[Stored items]
::::

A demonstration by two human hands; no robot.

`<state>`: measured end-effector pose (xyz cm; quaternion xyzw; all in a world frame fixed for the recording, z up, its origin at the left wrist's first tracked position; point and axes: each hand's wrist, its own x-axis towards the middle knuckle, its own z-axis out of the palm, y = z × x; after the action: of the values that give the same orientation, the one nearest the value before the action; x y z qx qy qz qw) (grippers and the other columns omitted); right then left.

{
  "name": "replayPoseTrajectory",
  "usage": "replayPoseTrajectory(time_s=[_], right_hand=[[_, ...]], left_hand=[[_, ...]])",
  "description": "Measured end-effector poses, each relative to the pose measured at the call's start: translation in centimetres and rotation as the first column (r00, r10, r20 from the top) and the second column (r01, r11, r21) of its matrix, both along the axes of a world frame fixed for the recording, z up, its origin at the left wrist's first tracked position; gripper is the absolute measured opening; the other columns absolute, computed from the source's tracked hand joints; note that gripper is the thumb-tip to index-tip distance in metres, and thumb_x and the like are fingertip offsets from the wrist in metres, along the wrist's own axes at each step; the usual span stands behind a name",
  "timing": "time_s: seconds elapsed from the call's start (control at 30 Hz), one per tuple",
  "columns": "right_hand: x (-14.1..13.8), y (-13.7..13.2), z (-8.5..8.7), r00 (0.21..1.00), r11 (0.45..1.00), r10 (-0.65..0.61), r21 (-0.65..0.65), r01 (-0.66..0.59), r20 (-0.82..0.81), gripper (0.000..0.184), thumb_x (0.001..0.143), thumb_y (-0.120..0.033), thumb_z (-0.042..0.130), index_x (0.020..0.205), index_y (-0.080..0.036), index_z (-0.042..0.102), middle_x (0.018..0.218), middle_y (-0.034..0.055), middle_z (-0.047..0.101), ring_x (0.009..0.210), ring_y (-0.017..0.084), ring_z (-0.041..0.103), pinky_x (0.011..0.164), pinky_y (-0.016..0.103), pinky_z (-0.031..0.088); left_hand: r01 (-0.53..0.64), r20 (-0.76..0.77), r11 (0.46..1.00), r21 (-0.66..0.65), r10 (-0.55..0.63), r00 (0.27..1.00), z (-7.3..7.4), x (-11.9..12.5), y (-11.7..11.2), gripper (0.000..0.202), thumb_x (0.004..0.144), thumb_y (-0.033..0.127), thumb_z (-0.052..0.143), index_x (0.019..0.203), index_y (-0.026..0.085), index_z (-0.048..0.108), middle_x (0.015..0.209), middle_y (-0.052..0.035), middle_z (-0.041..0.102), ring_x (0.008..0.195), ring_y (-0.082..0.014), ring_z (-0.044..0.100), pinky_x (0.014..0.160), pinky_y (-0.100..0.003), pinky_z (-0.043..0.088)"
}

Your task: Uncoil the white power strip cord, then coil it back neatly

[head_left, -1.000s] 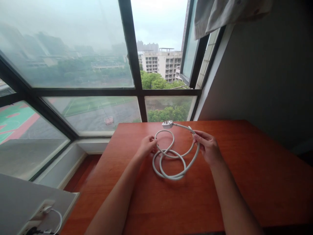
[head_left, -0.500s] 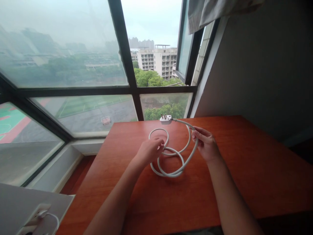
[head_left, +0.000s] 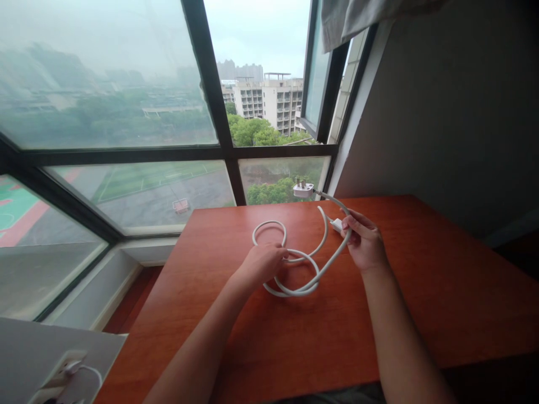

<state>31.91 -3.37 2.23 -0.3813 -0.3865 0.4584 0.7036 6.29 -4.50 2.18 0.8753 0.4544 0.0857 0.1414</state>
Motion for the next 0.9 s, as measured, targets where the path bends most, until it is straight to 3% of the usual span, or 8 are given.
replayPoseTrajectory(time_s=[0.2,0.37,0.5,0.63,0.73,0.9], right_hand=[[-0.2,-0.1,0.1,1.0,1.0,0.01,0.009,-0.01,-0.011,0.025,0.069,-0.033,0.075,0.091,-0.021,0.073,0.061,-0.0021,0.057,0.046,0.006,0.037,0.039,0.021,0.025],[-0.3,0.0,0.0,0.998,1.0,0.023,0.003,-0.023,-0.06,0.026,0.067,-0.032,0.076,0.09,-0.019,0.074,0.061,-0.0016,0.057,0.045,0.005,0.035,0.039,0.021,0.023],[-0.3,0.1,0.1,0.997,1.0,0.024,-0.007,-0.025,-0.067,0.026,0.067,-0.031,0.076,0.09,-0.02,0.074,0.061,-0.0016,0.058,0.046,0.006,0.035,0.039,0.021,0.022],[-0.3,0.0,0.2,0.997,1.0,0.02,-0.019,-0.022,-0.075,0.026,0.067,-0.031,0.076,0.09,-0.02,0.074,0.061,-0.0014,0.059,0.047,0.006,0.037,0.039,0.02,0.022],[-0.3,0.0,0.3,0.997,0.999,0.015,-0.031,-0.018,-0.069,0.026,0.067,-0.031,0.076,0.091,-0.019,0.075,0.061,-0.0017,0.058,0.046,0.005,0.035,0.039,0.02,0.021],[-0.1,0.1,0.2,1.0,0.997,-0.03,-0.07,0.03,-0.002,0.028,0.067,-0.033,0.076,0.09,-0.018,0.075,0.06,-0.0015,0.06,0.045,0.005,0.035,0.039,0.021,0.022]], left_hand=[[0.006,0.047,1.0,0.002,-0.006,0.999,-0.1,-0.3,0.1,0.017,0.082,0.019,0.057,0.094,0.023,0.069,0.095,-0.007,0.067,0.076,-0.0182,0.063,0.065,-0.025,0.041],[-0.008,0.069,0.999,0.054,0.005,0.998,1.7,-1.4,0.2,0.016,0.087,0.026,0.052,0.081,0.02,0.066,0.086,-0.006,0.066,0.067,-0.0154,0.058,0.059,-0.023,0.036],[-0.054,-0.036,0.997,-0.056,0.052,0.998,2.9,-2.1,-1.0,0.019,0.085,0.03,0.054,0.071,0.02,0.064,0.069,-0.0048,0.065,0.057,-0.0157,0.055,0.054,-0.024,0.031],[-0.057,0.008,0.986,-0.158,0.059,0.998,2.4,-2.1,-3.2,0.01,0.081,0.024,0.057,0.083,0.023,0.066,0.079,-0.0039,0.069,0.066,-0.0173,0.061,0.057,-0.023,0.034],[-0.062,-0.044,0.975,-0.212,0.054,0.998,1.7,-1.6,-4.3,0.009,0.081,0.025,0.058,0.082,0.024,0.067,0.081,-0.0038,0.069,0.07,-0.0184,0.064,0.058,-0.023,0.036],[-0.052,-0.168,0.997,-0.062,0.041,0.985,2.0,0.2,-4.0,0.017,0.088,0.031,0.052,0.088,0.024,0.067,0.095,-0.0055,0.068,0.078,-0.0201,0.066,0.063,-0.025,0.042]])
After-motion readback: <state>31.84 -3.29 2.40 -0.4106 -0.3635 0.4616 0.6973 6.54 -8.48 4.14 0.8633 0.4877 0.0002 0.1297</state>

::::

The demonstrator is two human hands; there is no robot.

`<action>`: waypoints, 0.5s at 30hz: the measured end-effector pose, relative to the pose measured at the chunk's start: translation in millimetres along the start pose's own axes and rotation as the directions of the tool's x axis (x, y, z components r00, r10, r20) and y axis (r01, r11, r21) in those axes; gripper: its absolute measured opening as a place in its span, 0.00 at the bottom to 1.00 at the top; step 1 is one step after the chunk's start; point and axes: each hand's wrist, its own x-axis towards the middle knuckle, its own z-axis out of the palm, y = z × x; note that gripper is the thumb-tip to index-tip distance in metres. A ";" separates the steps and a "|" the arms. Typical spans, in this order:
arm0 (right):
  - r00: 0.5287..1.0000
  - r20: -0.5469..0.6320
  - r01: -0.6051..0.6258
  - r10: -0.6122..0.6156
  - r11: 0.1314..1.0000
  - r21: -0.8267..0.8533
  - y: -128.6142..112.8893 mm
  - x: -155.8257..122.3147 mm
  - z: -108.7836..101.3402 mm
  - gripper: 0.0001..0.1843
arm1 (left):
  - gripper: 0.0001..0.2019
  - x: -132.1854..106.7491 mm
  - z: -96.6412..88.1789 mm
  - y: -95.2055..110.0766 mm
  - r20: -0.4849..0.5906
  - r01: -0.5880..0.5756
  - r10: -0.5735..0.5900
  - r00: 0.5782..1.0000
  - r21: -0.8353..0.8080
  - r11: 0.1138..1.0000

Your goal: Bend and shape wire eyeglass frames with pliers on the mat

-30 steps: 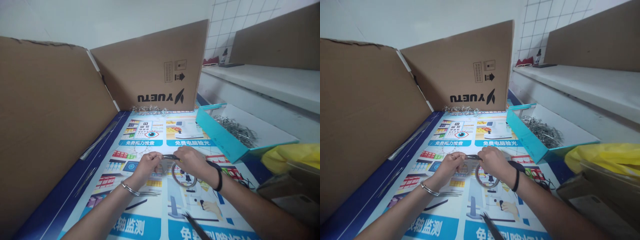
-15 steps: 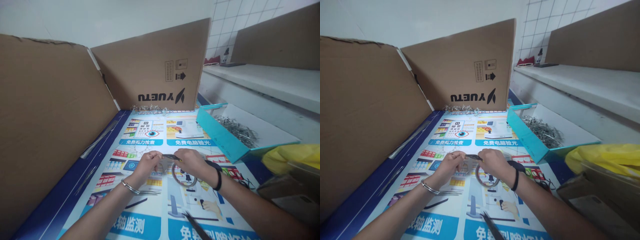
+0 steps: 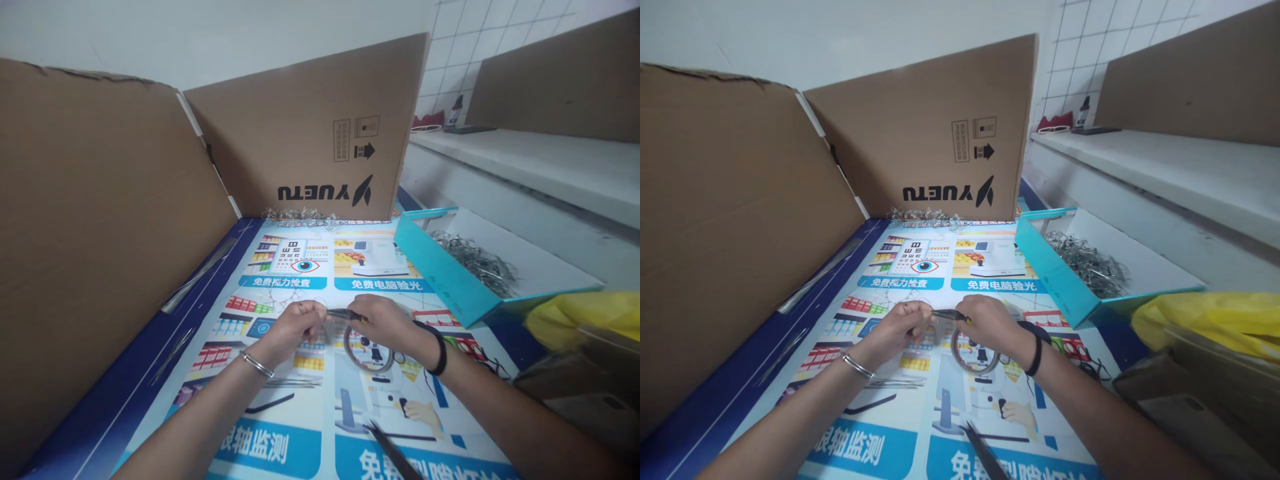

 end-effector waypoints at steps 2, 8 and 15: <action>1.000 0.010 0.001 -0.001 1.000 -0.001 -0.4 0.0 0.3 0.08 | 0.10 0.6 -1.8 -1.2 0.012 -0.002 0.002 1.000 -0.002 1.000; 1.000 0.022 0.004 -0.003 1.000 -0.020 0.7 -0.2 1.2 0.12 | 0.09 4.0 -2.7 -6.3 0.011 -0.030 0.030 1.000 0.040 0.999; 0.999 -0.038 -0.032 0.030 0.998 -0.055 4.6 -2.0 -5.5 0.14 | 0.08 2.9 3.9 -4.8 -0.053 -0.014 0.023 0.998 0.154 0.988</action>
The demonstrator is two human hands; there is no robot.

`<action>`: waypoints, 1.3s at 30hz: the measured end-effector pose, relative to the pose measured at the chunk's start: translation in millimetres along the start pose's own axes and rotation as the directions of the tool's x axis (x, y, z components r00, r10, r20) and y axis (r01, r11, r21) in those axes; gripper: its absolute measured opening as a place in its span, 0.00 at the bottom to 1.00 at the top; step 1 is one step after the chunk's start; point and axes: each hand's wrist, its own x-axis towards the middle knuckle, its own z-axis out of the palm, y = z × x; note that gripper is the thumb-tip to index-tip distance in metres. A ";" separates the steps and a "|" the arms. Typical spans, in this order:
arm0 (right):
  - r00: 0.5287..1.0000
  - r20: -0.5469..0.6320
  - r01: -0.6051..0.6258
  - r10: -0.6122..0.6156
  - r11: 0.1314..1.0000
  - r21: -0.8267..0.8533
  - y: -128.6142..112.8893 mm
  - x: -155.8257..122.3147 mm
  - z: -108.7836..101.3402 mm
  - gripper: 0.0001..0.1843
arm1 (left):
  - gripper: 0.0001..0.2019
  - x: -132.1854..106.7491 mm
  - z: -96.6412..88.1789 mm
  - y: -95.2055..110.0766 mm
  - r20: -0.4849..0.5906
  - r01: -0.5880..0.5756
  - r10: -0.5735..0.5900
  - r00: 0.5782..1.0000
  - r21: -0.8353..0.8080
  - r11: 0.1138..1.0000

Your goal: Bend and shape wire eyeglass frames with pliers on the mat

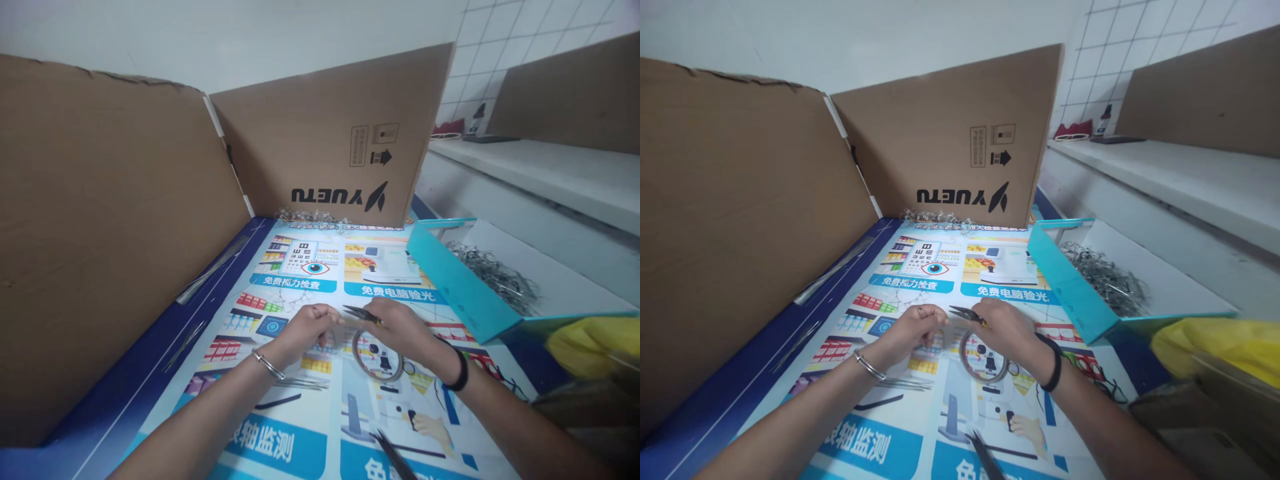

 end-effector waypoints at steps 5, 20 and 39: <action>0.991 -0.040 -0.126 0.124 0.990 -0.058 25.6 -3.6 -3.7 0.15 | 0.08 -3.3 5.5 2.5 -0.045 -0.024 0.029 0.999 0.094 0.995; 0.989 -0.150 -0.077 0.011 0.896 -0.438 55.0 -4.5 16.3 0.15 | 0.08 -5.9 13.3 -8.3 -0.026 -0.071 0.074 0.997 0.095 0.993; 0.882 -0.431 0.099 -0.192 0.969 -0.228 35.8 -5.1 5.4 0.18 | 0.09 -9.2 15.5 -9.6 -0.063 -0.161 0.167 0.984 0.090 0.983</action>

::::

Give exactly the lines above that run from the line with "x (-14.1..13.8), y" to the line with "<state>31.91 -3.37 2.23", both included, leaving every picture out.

• [Response to the task]:
  "columns": "right_hand: x (-14.1..13.8), y (-13.7..13.2), z (-8.5..8.7), r00 (0.21..1.00), r11 (0.45..1.00), r10 (-0.65..0.61), r21 (-0.65..0.65), r01 (-0.66..0.59), r20 (-0.82..0.81), gripper (0.000..0.184), thumb_x (0.001..0.143), thumb_y (-0.120..0.033), thumb_z (-0.042..0.130), index_x (0.020..0.205), index_y (-0.080..0.036), index_z (-0.042..0.102), middle_x (0.018..0.218), middle_y (-0.034..0.055), middle_z (-0.047..0.101), ring_x (0.009..0.210), ring_y (-0.017..0.084), ring_z (-0.041..0.103), pinky_x (0.011..0.164), pinky_y (-0.016..0.103), pinky_z (-0.031..0.088); left_hand: r01 (-0.53..0.64), r20 (-0.76..0.77), r11 (0.46..1.00), r21 (-0.66..0.65), r10 (-0.55..0.63), r00 (0.27..1.00), z (-7.3..7.4), x (-11.9..12.5), y (-11.7..11.2), gripper (0.000..0.202), thumb_x (0.004..0.144), thumb_y (-0.033..0.127), thumb_z (-0.052..0.143), index_x (0.019..0.203), index_y (-0.026..0.085), index_z (-0.048..0.108), middle_x (0.015..0.209), middle_y (-0.052..0.035), middle_z (-0.041..0.102), ring_x (0.008..0.195), ring_y (-0.082..0.014), ring_z (-0.044..0.100), pinky_x (0.014..0.160), pinky_y (-0.100..0.003), pinky_z (-0.043..0.088)"
}

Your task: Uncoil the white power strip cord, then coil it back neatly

[head_left, -1.000s] 
[head_left, -0.500s] 
[head_left, +0.000s] 

<state>31.91 -3.37 2.23 -0.3813 -0.3865 0.4584 0.7036 6.29 -4.50 2.18 0.8753 0.4544 0.0857 0.1414</state>

No additional work remains on the exercise.